ConJur — Há uma ânsia por Justiça a qualquer preço?

Geraldo Prado — O crime é sempre algo que choca. É compreensível que a reação da sociedade à notícia do crime seja mais intensa e emocional. O não compreensível é que pessoas com responsabilidade de manter o Estado de Direito ajam como se fossem leigas. Imagina se os médicos escolhessem os pacientes que vão operar pela folha de bons serviços sociais prestados.

ConJur — O senhor concorda com o presidente do Supremo quando diz que é necessário tirar a exclusividade do MP para propor ações, principalmente em casos de vazamento?

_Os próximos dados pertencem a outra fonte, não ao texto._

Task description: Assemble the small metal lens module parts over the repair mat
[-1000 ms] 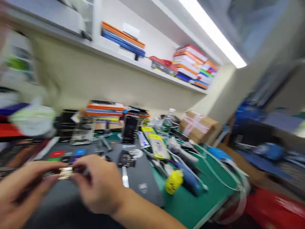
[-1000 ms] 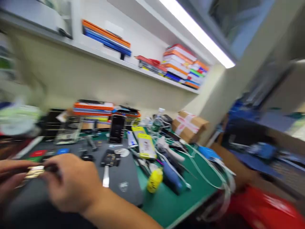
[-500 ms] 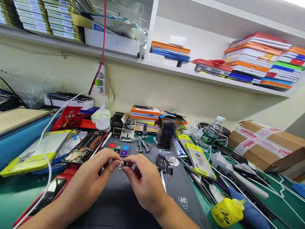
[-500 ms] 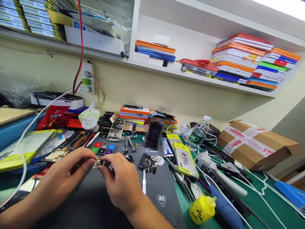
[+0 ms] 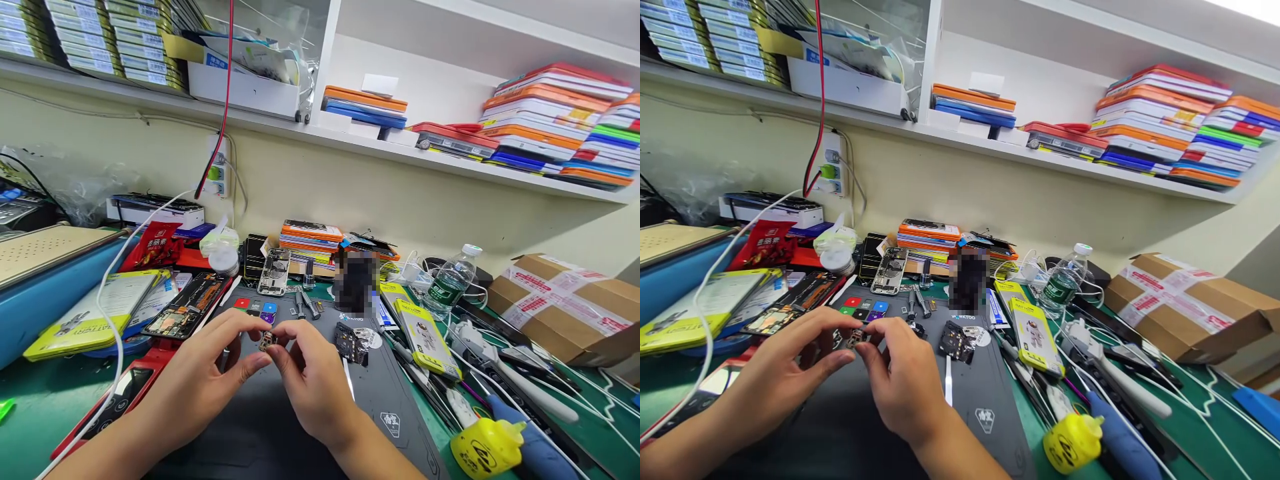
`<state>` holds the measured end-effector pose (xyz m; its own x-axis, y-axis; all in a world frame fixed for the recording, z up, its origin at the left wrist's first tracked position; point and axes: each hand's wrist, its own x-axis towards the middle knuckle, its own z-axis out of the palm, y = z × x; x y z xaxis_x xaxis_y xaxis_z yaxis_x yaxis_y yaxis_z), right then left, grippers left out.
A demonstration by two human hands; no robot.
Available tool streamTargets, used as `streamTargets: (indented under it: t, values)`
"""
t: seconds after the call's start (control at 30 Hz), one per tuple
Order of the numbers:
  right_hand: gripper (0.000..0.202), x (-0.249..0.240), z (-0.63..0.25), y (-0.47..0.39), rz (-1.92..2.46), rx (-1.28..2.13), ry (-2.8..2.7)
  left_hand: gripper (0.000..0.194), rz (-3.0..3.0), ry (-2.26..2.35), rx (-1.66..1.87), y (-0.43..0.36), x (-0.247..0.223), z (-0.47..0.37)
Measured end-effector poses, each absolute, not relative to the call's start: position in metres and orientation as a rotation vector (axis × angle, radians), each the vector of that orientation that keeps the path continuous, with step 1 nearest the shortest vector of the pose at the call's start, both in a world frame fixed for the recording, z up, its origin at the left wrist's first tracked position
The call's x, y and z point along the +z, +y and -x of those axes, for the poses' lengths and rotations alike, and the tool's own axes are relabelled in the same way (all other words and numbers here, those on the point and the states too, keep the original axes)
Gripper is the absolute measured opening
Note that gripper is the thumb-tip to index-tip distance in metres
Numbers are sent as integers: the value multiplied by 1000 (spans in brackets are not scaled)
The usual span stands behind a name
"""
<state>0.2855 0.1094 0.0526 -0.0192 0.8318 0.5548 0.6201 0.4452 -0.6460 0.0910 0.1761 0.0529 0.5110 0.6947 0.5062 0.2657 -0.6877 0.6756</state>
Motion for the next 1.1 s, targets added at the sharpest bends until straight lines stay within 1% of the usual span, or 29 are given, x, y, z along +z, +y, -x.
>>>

Geraldo Prado — No meu livro Sistema Acusatório, defendo que a garantia da imparcialidade do juiz está exatamente na existência do Ministério Público. É claro que o MP não pode ser uma instituição de um único promotor que toma a decisão e ninguém possa controlar. Mas ninguém pode substituir o MP na tomada de determinadas decisões. O que se poderia fazer – e estava no projeto original de reforma do Código de Processo Penal – era prever um mecanismo de recursos internos dentro do Ministério Público. O problema não está no MP, na magistratura, na advocacia, mas sim nas pessoas. Colocar nas mãos do Ministério Público a proposta de certas ações foi positivo por incrível que pareça. Já teve um período depois da Constituição, em que queriam a ação penal popular. Ou seja, o João rouba o meu carro. O José, que não tem nada haver com nada, acusa o João. É o limite máximo do estado policial.

ConJur — A gente vive em um estado policial?

Geraldo Prado — Costumo dizer que a ditadura foi terrível, mas estabeleceu um parâmetro. Ou você estava com ela ou contra ela. Hoje, é tudo muito confuso. Hoje, há segmentos de intensa democratização e espaços de extraordinário autoritarismo. O estado policial em que vivemos hoje não se presta mais ao mesmo tipo de categorização da idéia que foi pensada lá atrás. É diferente.

ConJur — Conversa de advogado e cliente pode ser alvo de interceptação?

Geraldo Prado — Em rigor não. Conversa entre advogado e cliente está regulada pelo princípio de confidencialidade, tem proteção e não pode ser alvo de gravação. A única exceção é se o advogado também está sendo investigado pela prática de crime. Mas neste caso a decisão do juiz tem que ser muito mais fundamentada do que seria nos demais casos. O juiz terá que se basear em indícios de que o advogado não está atuando como advogado, mas sim como co-autor de alguns dos crimes que permitem a investigação pela via da interceptação telefônica. Isso é muito excepcional. Se a conversa for captada entre advogado e cliente não a prova não terá qualquer validade. Não se pode extrair absolutamente nada disso.